Miro, Miro on the wall …Mirror of our tortured souls?

Flush with just about all the bad news any of us can absorb, I made my way last night to see the Tate Modern’s vast blockbuster Miro show. Entering the building with friends I felt the cares of the world slip away and prepared to indulge my soul. And what an indulging!

The first room displays beautifully observed realist painting of his childhood home in Barcelona. I say realist, but something surreal begins to emerge in each. Then the deluge, the explosion into what he became famous for – full blown, at times angry, radical, surrealism. It kicks off with ‘Dog Barking at the Moon’ with a ladder disappearing into the black.

Suddenly I was back. Although Miro was addressing the repression of Catalan identity, the seed bed of the Civil war to come – war, exile, fascism, suffering were all in his pallet. Yet somehow now Miro was speaking to our present day.

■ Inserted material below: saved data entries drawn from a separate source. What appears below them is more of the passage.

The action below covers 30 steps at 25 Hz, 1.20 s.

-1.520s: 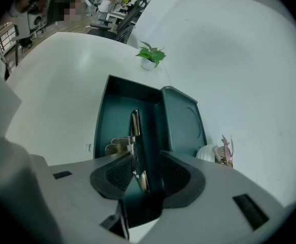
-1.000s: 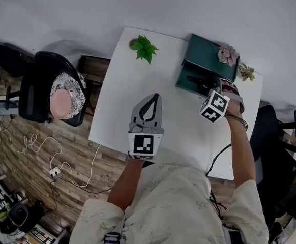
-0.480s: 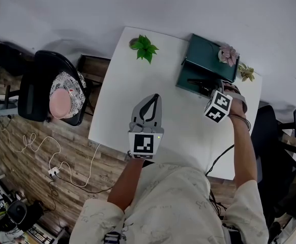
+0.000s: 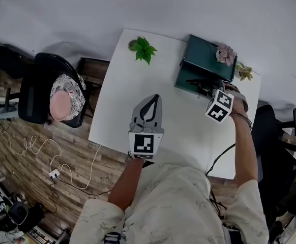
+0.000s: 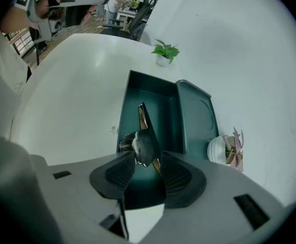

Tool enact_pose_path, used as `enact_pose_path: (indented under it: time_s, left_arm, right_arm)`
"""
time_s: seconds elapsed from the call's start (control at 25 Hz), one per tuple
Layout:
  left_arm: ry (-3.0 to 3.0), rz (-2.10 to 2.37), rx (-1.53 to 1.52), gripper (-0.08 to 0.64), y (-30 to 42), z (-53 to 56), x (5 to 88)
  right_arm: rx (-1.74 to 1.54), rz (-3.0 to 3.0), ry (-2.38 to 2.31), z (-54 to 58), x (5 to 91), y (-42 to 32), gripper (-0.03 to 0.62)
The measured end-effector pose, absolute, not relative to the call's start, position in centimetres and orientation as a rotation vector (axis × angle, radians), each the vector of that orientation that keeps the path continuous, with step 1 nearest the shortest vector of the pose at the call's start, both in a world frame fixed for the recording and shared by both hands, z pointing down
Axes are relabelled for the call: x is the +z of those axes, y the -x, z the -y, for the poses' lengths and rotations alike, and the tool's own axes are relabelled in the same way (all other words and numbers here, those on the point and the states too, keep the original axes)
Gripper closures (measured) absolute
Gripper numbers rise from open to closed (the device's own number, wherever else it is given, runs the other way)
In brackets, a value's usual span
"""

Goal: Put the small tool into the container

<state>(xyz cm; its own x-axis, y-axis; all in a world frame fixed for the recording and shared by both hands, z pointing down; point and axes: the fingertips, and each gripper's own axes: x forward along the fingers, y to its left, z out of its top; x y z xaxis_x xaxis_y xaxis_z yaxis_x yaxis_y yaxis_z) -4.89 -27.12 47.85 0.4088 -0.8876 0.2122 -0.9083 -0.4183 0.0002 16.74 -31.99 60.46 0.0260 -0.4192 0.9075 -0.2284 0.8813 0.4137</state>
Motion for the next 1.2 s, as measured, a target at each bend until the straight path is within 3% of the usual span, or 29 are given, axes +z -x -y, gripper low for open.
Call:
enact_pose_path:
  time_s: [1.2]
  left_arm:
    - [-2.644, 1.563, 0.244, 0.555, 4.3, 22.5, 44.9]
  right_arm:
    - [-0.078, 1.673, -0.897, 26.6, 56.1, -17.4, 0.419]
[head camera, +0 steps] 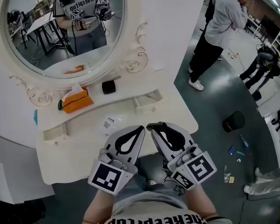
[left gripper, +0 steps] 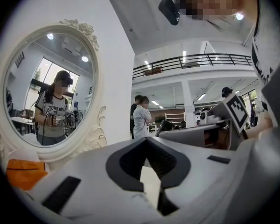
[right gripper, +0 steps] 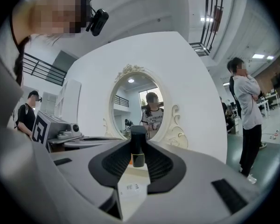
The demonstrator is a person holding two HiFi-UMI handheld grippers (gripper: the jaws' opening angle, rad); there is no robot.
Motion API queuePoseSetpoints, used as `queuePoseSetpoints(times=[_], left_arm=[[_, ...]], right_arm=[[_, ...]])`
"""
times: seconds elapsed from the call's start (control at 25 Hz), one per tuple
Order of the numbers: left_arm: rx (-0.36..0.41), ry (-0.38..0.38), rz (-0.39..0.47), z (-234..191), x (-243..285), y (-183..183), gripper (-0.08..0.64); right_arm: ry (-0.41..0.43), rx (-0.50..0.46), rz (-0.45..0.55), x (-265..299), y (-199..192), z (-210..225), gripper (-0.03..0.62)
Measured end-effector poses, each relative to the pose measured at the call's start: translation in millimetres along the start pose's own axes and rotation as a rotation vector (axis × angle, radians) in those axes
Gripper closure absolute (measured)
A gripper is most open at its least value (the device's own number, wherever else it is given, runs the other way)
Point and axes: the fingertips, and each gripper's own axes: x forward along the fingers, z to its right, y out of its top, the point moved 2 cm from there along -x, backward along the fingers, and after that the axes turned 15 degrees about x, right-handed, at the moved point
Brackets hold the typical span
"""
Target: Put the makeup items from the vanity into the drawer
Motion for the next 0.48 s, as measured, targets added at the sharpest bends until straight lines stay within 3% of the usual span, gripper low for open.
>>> queuePoseSetpoints(times=[0.48], left_arm=[[-0.005,-0.049,0.028,-41,19,-11,0.552]], right_arm=[[-0.049,-0.013,0.025,41,5,12,0.479]])
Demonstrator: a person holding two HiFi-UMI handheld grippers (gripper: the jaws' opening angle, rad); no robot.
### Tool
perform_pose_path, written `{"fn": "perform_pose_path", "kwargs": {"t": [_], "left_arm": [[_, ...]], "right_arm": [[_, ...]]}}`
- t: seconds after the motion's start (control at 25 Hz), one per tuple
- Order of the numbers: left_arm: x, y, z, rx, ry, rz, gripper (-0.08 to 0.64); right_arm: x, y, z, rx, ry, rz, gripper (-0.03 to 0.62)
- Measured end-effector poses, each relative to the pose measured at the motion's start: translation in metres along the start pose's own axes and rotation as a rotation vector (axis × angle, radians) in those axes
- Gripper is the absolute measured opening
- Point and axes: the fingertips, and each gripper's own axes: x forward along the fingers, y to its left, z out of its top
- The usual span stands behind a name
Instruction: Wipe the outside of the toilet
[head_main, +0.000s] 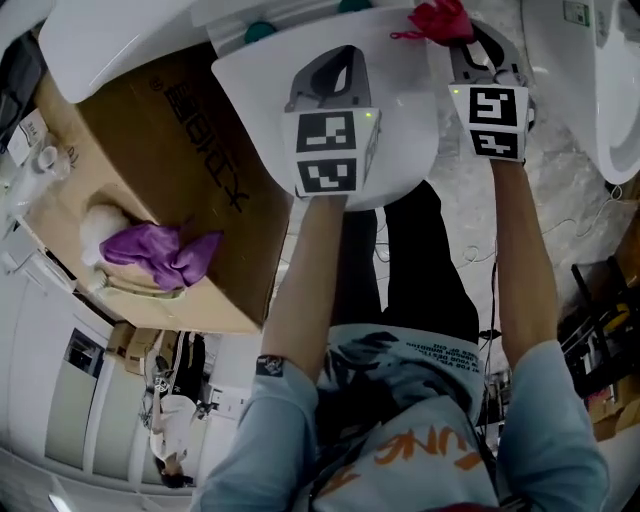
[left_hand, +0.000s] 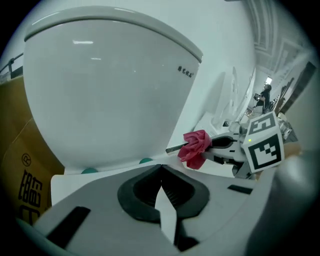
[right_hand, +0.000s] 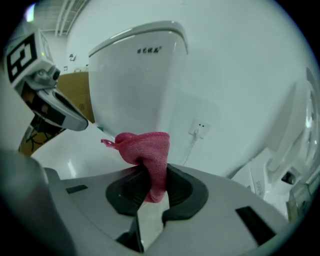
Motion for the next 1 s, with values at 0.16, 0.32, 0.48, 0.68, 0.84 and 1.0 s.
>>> {"fn": "perform_pose_path", "kwargs": {"t": [0.16,0.32,0.48,0.68,0.84,1.0], "left_arm": [[-0.036,-0.002,-0.001,0.022,-0.054,-0.037,0.026],[-0.096,0.023,0.002,0.032,-0.111,-0.015,0.025],[-0.177,0.045,0.024,-0.041,-0.220,-0.021,0.026],[-0.281,0.047,0.064,0.092,-0.309,0.030,0.025],[-0.349,0.052,0.109,0.069,-0.438,0.060,0.025],[-0.411,0.053,0.149,0.026,-0.555,0.096,0.025]], "right_arm": [[-0.045,0.020,0.004,0.175,-0.045,-0.046,0.087],[-0.087,0.062,0.035,0.323,-0.130,-0.043,0.087],[-0.134,0.107,0.084,0.398,-0.211,-0.007,0.087],[-0.200,0.146,0.164,0.403,-0.297,0.039,0.087],[-0.247,0.160,0.229,0.373,-0.380,0.053,0.087],[-0.295,0.165,0.283,0.355,-0.459,0.051,0.089]]}}
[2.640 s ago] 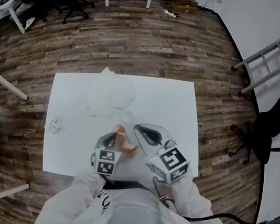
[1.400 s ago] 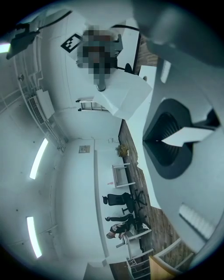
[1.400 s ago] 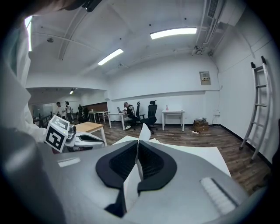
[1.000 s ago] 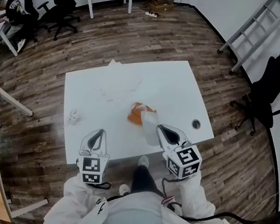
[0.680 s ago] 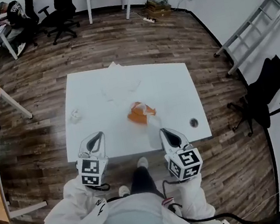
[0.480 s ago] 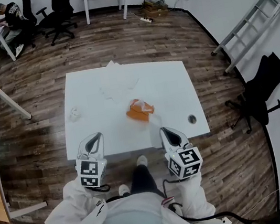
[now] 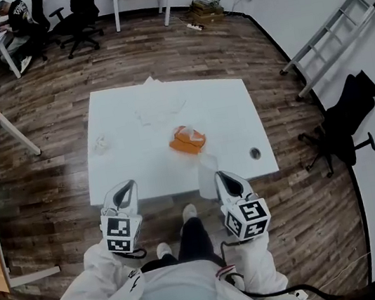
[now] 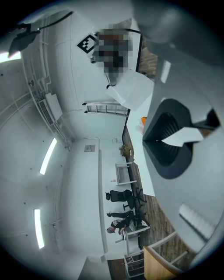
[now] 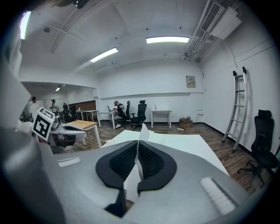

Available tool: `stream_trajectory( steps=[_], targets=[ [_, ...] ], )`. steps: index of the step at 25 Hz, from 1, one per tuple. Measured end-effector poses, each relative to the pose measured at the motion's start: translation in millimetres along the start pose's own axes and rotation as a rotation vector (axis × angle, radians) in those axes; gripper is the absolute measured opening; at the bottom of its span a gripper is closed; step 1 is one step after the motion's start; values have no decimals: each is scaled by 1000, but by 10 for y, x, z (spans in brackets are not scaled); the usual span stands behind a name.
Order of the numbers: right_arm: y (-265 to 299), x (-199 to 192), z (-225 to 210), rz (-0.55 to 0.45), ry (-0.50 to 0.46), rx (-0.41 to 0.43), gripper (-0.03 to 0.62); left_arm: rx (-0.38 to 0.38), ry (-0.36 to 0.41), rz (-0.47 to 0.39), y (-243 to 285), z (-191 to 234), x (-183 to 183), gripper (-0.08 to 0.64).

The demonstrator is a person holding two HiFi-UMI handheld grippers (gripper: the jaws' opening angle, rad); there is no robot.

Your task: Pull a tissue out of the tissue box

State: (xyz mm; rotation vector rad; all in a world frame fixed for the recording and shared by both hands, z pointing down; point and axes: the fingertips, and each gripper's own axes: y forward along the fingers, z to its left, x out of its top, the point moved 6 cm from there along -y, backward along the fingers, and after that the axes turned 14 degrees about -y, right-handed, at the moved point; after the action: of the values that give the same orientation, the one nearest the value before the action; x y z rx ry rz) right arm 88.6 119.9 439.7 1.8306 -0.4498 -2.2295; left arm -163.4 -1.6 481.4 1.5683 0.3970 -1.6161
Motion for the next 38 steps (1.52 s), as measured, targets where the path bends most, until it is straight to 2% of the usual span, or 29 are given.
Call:
stream_trajectory(
  steps=[8, 19, 25, 38],
  targets=[
    [-194, -141, 91, 26, 20, -22, 6, -17, 1, 20, -104, -82, -84, 0],
    [-245, -174, -19, 27, 16, -41, 5, -37, 16, 34, -51, -235, -8, 0],
    [-194, -235, -69, 15, 40, -22, 5, -41, 48, 39, 23, -376, 43, 0],
    [-299, -213, -309, -67, 86, -29, 4, -10, 57, 1, 113, -624, 200, 0]
  ],
)
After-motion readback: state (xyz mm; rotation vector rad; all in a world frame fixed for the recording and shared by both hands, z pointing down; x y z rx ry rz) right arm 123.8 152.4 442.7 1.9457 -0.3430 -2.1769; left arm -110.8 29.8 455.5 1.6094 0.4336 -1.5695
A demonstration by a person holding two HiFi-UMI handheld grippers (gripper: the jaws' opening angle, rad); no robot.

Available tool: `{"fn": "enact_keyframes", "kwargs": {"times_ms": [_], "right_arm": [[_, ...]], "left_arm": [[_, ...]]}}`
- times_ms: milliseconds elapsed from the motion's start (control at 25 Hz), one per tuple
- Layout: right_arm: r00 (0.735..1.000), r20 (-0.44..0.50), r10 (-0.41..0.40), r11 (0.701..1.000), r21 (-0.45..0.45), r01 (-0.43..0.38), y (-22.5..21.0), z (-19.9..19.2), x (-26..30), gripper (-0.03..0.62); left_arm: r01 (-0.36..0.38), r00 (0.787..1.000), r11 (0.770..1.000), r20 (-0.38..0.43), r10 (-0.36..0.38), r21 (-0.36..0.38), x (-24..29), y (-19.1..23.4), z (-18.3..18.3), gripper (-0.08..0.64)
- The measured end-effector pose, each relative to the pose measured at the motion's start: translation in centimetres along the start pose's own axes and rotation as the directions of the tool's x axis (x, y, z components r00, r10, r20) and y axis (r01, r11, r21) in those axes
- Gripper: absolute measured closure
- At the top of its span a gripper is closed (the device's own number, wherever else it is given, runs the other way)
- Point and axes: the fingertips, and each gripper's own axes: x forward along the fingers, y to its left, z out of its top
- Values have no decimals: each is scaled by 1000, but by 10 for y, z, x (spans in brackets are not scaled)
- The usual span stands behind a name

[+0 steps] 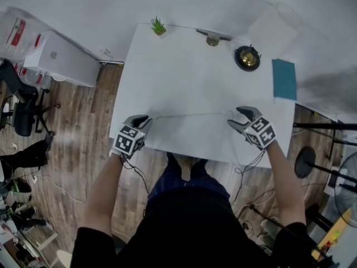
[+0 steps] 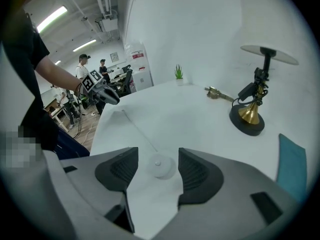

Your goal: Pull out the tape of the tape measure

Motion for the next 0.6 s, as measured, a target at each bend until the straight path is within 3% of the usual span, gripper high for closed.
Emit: {"fn": "enact_keyframes", "kwargs": {"times_ms": [120, 240, 400, 600], "right_arm": [[995, 75, -64, 998, 4, 64, -3, 18, -19, 401], [971, 195, -142, 990, 52, 134, -8, 45, -44, 462], [915, 318, -248, 969, 94, 230, -12, 77, -80, 542], [833, 444, -329, 944, 140, 299, -8, 111, -122, 570]], "left_arm": [[-17, 999, 1000, 46, 16, 4, -15, 0, 12, 497], [-30, 993, 999, 117, 27, 17, -35, -2, 35, 497], [-61, 973, 998, 224, 52, 30, -61, -7, 74, 505], [-99, 933, 995, 348, 88, 13, -98, -15, 122, 512]]}}
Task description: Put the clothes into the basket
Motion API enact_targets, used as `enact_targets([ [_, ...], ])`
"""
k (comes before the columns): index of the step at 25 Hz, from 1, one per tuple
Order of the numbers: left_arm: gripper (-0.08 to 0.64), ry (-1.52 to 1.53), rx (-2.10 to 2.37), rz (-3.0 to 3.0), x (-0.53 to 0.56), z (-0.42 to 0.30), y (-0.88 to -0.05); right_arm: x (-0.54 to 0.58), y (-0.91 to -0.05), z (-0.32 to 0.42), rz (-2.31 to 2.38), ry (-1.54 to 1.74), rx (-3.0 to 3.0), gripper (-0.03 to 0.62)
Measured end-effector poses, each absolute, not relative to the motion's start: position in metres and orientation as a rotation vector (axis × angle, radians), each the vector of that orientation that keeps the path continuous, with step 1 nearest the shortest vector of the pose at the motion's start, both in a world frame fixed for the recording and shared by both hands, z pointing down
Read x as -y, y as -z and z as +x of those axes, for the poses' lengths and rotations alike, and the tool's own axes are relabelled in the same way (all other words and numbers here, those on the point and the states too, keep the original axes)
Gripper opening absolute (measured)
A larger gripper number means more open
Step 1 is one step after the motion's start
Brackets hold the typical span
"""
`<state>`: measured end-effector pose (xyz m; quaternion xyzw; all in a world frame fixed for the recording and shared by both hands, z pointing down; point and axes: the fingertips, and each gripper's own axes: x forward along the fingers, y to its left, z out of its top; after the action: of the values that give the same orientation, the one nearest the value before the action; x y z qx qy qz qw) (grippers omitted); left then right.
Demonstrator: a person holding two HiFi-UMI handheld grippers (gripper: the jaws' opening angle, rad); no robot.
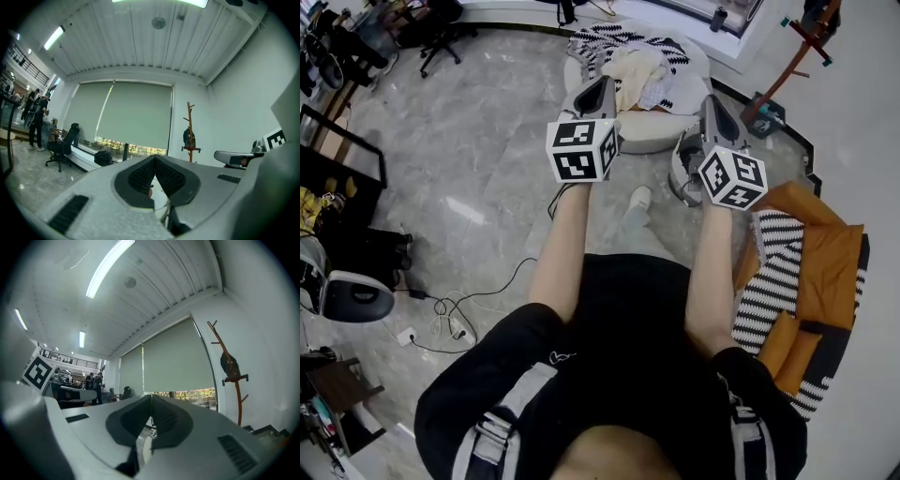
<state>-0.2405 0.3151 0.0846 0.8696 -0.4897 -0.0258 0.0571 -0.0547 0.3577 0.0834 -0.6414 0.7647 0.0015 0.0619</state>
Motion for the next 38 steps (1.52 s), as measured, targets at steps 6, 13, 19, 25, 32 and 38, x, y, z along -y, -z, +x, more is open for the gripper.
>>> enact_targets([
  [6,0.003,-0.004,1.524,2.590,-0.220,-0.203,-0.100,-0.240,-0.093,-0.013,-1.870,0.099,-2.309,0.012],
  [13,0.003,-0.152,1.617,2.558,-0.089,-0.174,-0.091,-0.081,-0.097,0.011,-1.725,0.250,-2.322,0.012],
  [19,0.003,-0.182,1.624,2.532,-0.005,-0.140,-0.102,0.004,-0.107,0.056,-1.741,0.294,-2.308,0.012],
  [25,0.003,-0.215,1.589,2.505,0.038,-0.113,-0.139,0.036,-0.152,0.087,-1.802,0.400,-2.304,0.012],
  [32,0.003,-0.296,1.549,2.391,0.059,-0.117,-0.208,0.037,-0.224,0.074,-1.830,0.575,-2.397,0.012],
  [38,0.003,-0.353,1.484,2.269,0.083,-0.120,-0.303,0.041,-0.310,0.042,-1.808,0.752,-2.573,0.012],
])
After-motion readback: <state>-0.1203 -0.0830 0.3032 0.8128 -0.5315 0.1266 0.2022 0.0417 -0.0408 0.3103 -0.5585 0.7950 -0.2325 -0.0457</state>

Norway, Somalia, Murdoch, and Winehouse… somehow the turmoil of each is there on the walls of Tate Modern. At one point, there is a great sweep of some fifty lithographs depicting toothy ogres, dictators and their innocent victims. The monstrous massacre of young people on a Norwegian island; the suffering of nomadic Somalis in the Horn of Africa; the consequences of unaccountable power that has wormed its way into all public life; the death of a single talented tortured soul. All reach out from a time when Miro was struggling with fascism at home and abroad. Having fled fascist Spain for sublime Paris, he is, all too soon, forced to flee Nazi storm troopers for restless rebellion back home in his beloved Catalonia.

Maybe this is what art does – exercises our present emotions with the consequences of other times experienced by the artist’s head and eye.

But Miro finds vast canvasses of peace too. A wonderful run of three vast rich blue canvases. Followed by another triptych of huge white-based canvases representing “Hope of a Condemned Man”. For the old student rebel, his burnt, holed, placard canvases from 1968 have a particular resonance.

You find what you find in a show like this. But I emerged somehow reassured and purged of the thought that this is in any way the worst of times. It is not. Today’s vile behaviours are aberrant. In Miro’s heyday tyranny was the norm.

Catch it before Miro, Miro is off the wall – an exhibition of his work on this scale will not come again in our time.